Stored entries:

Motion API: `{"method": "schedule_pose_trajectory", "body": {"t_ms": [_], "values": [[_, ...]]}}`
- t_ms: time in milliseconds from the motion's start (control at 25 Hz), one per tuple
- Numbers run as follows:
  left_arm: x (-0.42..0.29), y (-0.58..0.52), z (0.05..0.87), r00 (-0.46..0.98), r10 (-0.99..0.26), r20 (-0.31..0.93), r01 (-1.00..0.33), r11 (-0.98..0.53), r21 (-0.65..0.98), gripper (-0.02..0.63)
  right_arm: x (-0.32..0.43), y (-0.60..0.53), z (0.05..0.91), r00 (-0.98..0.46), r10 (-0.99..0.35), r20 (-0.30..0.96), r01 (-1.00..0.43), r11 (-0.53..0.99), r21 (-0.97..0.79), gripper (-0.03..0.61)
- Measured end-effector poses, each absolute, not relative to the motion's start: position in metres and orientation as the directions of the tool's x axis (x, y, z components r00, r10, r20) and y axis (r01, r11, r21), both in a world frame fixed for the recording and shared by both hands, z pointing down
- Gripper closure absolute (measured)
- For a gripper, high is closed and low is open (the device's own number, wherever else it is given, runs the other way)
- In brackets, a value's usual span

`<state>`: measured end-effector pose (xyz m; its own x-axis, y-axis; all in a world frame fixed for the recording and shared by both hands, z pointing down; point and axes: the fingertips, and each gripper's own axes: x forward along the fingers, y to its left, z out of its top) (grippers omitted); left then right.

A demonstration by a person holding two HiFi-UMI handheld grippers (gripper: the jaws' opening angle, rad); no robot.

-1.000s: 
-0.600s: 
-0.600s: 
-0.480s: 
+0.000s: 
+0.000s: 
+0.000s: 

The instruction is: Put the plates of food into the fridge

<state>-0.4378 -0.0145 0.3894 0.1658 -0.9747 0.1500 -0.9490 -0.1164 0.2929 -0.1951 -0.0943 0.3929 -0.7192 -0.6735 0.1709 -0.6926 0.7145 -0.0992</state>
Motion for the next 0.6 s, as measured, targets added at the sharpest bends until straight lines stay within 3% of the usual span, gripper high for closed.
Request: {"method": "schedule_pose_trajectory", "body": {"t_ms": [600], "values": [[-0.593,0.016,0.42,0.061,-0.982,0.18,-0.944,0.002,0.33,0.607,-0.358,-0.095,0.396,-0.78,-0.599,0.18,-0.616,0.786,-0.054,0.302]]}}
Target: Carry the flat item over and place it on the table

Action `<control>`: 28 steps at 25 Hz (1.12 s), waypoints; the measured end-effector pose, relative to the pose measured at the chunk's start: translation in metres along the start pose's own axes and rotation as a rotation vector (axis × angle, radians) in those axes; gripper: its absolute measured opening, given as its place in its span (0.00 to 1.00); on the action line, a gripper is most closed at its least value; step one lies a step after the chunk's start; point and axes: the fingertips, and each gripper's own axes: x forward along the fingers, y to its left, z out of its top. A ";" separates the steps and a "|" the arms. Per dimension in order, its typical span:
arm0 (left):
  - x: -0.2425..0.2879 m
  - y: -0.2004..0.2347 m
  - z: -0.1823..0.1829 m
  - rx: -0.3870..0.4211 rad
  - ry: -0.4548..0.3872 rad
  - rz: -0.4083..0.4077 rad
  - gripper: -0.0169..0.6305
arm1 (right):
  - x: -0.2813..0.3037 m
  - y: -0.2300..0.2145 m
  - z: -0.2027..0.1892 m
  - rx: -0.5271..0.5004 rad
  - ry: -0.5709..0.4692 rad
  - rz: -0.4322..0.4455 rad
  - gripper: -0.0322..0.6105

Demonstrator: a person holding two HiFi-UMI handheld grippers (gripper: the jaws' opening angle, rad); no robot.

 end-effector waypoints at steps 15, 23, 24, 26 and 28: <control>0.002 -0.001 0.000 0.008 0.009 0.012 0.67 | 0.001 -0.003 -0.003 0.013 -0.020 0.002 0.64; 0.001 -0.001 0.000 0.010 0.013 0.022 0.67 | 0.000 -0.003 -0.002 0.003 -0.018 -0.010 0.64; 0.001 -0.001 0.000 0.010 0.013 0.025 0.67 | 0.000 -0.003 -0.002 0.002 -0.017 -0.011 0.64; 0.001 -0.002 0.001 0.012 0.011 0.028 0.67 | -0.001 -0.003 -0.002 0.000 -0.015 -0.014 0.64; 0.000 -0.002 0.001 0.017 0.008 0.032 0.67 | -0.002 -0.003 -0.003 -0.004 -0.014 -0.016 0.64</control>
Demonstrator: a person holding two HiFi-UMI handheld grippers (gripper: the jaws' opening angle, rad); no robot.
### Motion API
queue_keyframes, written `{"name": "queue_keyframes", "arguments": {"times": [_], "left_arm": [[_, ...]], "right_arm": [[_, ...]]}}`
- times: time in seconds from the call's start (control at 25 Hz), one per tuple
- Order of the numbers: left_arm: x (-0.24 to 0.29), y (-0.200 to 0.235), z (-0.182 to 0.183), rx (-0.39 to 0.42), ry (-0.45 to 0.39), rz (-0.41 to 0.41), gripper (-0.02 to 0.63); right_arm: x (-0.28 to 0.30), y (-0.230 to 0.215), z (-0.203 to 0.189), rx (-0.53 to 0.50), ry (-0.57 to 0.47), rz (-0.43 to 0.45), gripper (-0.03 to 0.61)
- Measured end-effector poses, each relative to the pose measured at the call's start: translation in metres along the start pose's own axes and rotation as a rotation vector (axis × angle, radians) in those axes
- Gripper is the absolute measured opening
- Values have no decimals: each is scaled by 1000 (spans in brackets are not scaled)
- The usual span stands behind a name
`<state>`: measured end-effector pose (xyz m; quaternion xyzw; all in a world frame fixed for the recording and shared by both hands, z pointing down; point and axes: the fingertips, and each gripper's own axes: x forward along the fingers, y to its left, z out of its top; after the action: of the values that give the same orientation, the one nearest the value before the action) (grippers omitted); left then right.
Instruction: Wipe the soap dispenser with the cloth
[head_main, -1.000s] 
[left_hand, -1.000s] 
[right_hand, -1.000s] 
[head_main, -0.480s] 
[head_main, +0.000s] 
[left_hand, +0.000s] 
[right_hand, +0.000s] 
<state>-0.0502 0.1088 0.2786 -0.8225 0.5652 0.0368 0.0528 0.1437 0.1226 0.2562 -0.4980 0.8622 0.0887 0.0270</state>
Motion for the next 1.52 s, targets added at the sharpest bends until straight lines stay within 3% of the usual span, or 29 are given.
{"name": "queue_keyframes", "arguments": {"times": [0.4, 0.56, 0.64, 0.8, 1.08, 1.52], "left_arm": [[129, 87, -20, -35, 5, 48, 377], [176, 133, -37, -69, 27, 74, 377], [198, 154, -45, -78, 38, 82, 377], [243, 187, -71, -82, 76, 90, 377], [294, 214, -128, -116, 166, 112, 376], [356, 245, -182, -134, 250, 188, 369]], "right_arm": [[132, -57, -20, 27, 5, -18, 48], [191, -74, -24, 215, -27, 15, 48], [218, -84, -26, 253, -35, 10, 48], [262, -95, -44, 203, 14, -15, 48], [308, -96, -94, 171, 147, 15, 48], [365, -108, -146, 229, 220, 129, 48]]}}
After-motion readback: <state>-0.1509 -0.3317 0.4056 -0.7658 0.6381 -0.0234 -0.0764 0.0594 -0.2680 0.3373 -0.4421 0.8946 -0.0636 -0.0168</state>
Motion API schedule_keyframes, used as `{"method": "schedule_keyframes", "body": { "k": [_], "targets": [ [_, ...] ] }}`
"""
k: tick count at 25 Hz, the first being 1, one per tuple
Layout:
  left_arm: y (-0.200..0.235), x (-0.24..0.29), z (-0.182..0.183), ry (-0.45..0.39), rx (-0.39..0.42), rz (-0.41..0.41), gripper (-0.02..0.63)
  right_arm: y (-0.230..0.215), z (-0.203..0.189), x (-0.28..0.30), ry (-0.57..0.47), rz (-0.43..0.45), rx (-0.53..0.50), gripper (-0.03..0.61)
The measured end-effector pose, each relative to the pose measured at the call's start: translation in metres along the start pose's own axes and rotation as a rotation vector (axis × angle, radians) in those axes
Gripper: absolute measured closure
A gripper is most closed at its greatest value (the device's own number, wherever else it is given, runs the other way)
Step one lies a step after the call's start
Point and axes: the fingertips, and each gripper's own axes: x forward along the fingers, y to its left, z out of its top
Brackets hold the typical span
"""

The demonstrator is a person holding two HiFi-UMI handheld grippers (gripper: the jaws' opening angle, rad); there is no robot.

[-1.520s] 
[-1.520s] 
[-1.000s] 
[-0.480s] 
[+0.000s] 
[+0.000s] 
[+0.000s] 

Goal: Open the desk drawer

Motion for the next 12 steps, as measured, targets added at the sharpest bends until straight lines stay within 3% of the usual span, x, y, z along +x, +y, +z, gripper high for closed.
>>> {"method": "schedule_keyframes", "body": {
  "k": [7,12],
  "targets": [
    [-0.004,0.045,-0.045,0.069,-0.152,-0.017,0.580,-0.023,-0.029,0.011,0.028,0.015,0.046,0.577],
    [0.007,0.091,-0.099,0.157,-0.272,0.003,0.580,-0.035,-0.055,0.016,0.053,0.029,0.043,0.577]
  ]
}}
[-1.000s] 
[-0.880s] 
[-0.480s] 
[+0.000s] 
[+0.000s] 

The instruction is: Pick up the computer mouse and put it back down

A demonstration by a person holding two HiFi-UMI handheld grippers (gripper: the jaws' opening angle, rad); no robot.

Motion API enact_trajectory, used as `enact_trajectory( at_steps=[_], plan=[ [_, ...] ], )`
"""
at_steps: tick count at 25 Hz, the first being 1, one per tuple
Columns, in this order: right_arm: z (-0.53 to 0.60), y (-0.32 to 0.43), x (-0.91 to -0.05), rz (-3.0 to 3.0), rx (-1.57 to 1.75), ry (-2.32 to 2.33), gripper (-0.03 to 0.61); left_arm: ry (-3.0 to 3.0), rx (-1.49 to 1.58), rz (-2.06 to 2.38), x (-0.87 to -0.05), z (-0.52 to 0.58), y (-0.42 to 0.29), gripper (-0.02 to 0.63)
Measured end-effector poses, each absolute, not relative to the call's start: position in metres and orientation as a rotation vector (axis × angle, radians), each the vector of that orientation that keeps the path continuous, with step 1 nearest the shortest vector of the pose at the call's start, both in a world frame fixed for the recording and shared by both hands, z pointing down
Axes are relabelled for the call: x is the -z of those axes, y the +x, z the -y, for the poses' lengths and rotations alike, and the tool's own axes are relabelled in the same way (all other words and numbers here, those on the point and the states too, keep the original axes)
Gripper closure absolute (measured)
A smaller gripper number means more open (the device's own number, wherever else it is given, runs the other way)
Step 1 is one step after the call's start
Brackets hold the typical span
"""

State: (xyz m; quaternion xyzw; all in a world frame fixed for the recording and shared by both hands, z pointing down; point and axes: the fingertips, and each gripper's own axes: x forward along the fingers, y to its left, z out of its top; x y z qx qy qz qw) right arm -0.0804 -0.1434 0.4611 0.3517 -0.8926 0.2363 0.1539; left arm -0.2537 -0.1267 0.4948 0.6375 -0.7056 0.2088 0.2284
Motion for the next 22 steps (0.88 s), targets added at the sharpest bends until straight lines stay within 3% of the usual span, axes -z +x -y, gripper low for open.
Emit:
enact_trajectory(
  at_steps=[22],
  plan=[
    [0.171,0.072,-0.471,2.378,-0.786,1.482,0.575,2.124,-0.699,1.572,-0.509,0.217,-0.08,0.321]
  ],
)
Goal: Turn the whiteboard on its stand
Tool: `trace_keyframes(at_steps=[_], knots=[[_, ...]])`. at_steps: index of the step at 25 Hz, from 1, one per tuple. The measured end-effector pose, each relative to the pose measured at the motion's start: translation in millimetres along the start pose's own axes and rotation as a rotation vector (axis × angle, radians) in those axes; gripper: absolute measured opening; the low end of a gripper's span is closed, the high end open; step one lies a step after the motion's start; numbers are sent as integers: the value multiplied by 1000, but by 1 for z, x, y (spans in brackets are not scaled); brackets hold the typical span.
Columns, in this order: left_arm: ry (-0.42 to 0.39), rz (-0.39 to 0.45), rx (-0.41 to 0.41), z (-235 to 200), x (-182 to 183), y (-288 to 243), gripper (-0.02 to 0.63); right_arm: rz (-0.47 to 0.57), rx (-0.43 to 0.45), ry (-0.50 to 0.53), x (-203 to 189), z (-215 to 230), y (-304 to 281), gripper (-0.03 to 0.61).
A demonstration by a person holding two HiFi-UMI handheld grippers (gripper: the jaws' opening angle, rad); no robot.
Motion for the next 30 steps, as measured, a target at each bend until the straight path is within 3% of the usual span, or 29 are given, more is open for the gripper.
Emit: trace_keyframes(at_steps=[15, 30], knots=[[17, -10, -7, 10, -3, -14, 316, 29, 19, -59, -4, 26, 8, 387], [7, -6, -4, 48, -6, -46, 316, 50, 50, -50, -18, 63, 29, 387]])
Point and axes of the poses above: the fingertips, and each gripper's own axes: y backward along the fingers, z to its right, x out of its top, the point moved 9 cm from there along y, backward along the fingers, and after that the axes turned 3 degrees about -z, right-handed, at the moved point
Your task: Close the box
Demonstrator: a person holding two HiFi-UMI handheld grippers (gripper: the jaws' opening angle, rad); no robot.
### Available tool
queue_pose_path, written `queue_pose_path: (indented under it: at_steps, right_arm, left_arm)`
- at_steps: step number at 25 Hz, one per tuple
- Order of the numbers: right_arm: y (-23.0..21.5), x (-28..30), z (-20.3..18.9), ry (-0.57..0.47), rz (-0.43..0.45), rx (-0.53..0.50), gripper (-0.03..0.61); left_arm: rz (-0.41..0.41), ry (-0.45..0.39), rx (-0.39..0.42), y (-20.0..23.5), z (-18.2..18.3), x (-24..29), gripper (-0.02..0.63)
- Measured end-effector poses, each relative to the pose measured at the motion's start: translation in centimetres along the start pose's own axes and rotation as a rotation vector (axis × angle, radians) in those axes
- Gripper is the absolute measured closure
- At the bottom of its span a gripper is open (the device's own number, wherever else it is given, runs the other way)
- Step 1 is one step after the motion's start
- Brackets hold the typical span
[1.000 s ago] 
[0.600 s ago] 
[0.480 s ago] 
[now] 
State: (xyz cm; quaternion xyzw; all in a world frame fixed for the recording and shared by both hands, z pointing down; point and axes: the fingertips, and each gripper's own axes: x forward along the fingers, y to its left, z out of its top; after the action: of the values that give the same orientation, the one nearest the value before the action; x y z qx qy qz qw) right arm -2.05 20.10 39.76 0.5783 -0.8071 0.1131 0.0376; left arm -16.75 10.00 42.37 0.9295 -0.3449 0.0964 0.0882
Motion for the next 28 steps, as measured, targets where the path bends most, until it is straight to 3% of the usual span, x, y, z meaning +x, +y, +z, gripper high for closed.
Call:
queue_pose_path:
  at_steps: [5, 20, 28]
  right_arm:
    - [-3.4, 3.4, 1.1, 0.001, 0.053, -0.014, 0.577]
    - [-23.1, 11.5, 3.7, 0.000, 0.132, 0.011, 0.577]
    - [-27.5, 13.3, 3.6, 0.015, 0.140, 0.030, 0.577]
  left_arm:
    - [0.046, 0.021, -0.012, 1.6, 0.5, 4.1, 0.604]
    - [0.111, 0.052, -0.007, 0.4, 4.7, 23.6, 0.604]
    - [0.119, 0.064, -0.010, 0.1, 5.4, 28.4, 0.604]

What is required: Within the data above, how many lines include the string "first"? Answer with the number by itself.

Exercise output: 2